Extracted data entries
::::

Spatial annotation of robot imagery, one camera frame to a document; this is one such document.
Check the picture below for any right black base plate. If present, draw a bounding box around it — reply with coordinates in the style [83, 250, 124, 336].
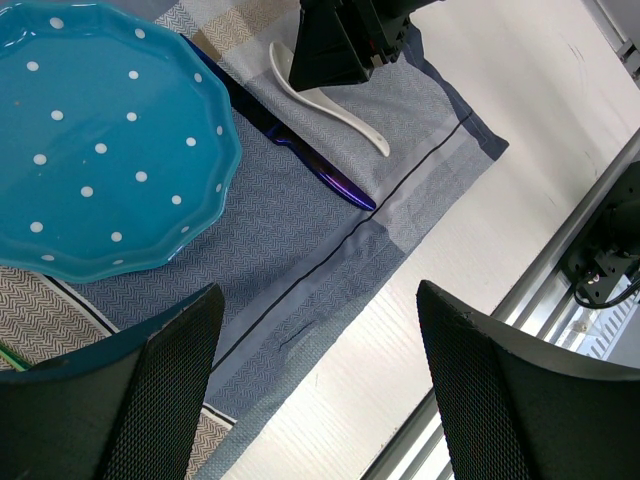
[560, 162, 639, 310]

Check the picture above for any teal dotted plate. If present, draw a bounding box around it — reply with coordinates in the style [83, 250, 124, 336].
[1, 1, 242, 283]

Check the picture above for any purple knife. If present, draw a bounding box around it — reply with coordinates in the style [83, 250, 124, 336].
[181, 34, 377, 211]

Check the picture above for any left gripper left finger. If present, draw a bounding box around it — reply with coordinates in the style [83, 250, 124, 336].
[1, 284, 225, 479]

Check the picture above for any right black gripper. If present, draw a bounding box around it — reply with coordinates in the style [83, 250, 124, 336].
[289, 0, 434, 92]

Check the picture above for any aluminium mounting rail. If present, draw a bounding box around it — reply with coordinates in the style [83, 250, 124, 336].
[363, 136, 639, 479]

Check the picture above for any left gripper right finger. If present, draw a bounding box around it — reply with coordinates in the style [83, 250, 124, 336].
[417, 280, 639, 479]

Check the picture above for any blue beige checked cloth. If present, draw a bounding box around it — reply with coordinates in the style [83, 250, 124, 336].
[1, 1, 508, 479]

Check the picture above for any white ceramic spoon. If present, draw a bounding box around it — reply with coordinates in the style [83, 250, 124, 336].
[268, 41, 391, 157]

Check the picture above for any purple teal fork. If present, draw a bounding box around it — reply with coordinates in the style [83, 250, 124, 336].
[0, 343, 32, 372]

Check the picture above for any side aluminium rail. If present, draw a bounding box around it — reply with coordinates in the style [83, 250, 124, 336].
[584, 0, 640, 86]

::::

— BRIEF —
Please transcribe exactly the line containing "Check the picture above for any blue" and every line after it to the end of the data, and no other lines.

— RESULT OF THE EXERCISE —
Check the picture above for any blue beige checked cloth. If present, draw a bounding box around it — reply with coordinates in the style [83, 250, 124, 336].
[1, 1, 508, 479]

Check the picture above for any white ceramic spoon. If present, draw a bounding box around it — reply with coordinates in the style [83, 250, 124, 336].
[268, 41, 391, 157]

Check the picture above for any purple teal fork. If present, draw a bounding box around it — reply with coordinates in the style [83, 250, 124, 336].
[0, 343, 32, 372]

Check the picture above for any side aluminium rail. If present, draw a bounding box around it — reply with coordinates in the style [83, 250, 124, 336].
[584, 0, 640, 86]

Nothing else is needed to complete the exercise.